*** Begin section ***

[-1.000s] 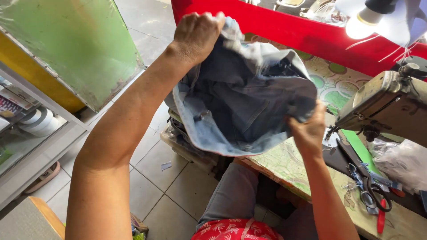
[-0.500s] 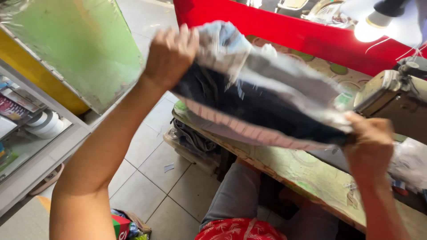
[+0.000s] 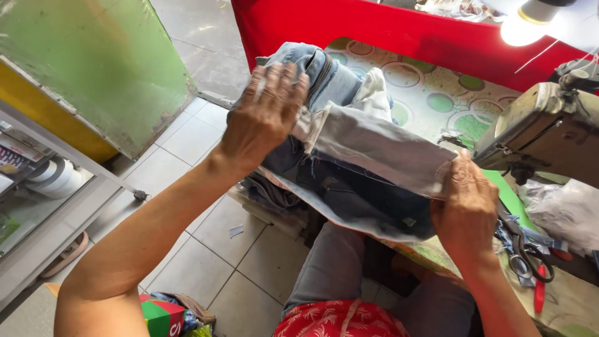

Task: Sewing denim fabric using an industrial sewing machine and trimming edges with scissors.

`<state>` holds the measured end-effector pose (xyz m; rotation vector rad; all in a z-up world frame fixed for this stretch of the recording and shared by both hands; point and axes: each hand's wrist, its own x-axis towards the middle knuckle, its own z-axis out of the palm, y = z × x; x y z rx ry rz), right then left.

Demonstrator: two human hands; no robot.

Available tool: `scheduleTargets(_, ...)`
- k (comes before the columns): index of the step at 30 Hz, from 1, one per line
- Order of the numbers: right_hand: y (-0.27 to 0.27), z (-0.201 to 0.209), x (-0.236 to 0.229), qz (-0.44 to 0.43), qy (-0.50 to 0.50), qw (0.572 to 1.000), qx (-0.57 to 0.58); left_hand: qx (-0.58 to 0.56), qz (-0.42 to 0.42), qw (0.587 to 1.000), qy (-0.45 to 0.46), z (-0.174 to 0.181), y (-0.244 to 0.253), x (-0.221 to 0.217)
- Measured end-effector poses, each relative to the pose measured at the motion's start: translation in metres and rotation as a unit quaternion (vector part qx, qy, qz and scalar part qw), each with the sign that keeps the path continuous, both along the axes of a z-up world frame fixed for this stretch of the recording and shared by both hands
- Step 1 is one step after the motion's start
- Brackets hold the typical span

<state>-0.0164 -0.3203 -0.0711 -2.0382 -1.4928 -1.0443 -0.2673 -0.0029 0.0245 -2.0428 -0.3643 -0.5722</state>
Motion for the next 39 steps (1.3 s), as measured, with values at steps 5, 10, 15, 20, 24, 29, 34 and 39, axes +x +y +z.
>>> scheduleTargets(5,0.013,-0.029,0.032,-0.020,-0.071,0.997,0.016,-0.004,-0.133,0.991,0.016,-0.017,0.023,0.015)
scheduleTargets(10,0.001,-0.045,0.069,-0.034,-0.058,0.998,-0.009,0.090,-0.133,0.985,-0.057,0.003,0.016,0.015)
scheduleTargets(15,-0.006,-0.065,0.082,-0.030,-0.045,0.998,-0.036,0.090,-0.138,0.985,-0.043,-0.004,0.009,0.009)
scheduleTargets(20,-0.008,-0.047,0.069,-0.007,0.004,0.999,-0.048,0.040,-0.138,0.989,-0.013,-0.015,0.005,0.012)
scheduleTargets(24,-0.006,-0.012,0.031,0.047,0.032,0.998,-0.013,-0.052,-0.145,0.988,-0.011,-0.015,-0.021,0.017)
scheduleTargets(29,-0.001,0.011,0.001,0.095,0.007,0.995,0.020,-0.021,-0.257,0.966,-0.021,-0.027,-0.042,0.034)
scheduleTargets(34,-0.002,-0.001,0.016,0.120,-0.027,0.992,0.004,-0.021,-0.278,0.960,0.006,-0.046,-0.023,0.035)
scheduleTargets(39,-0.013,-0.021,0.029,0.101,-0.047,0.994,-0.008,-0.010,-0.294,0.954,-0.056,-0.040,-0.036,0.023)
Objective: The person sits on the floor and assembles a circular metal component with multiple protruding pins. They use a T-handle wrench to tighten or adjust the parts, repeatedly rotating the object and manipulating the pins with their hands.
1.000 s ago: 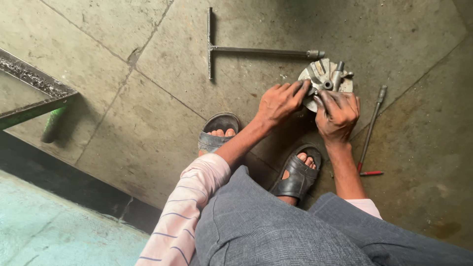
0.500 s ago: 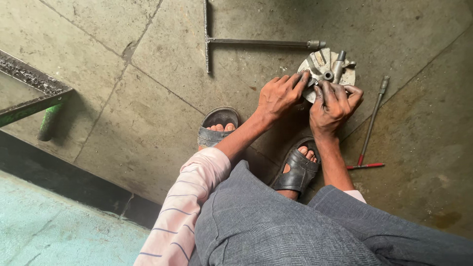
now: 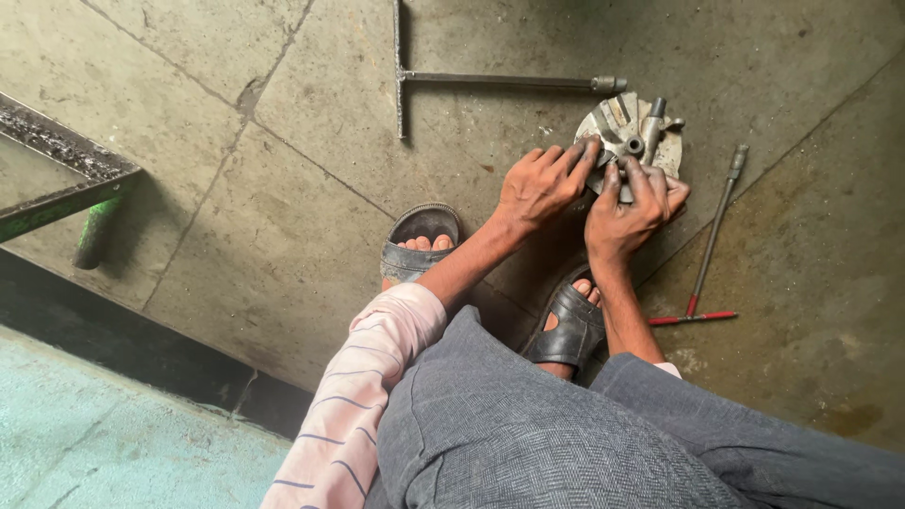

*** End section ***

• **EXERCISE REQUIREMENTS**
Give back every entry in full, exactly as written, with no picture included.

• **EXERCISE RESPONSE**
[-1.000s] 
[-0.500s] 
[+0.000s] 

Task: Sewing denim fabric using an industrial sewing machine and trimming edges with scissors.

`<state>` holds the measured end-effector pose (xyz m; rotation vector rad; all in a z-up world frame fixed for this stretch of the recording and shared by both hands; point and axes: each hand's wrist, its own x-axis towards the middle knuckle, its own z-axis out of the palm, y = z × x; x y z rx ry rz), right then left.

Demonstrator: two human hands; no robot.

Available tool: `scheduleTargets(_, ...)`
- k (comes before the columns): index of the step at 30 Hz, from 1, one per line
- Order of the numbers: right_hand: y (-0.27 to 0.27), z (-0.201 to 0.209), x (-0.236 to 0.229), qz (-0.44 to 0.43), qy (-0.50 to 0.50), qw (0.572 to 1.000), qx (-0.57 to 0.58); left_hand: qx (-0.58 to 0.56), qz (-0.42 to 0.42), qw (0.587 to 1.000), qy (-0.45 to 0.46), z (-0.174 to 0.181), y (-0.244 to 0.253), x (-0.221 to 0.217)
- Measured end-effector poses, each relative to the pose measured at the motion's start: translation in metres and rotation as a unit quaternion (vector part qx, qy, qz and scalar part qw), each with the sign that keeps the path continuous, both along the axes of a z-up world frame fixed for this stretch of the recording and shared by both hands
- Step 1 is one step after the motion's start
- Brackets hold the typical span

<state>-0.0164 -0.3203 -0.0711 -2.0382 -1.4928 -1.0443 -0.2673 -0.0029 0.0245 -2.0428 -0.3643 -0.5722</state>
Motion for the next 39 steps (1.3 s), as measured, with values at steps 5, 10, 15, 20, 24, 29, 34 and 39, axes +x +y +z.
>>> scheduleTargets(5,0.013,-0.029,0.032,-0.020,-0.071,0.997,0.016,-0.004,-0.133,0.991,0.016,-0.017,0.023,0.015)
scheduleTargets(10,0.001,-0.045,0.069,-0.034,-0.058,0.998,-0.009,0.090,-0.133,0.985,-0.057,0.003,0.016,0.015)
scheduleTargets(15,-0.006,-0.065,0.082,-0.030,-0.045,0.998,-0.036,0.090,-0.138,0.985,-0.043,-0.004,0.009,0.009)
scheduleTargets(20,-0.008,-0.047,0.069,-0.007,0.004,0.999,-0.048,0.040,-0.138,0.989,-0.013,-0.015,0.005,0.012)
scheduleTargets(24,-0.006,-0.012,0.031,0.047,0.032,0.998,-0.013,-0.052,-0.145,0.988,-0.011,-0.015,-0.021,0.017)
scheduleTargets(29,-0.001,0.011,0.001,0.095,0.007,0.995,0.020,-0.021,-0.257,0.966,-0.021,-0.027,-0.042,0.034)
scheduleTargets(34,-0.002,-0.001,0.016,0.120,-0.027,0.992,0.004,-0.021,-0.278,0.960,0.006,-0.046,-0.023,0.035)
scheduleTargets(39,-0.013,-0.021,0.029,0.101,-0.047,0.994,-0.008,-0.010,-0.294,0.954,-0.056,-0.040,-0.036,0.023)
Objective: The person sits on the floor and assembles a circular metal component with multiple protruding pins. They use a T-handle wrench to tighten or adjust the parts, repeatedly rotating the object and manipulating the pins with their hands.
1.000 s ago: 
0.500 s ago: 
now: 

This output contains the complete answer.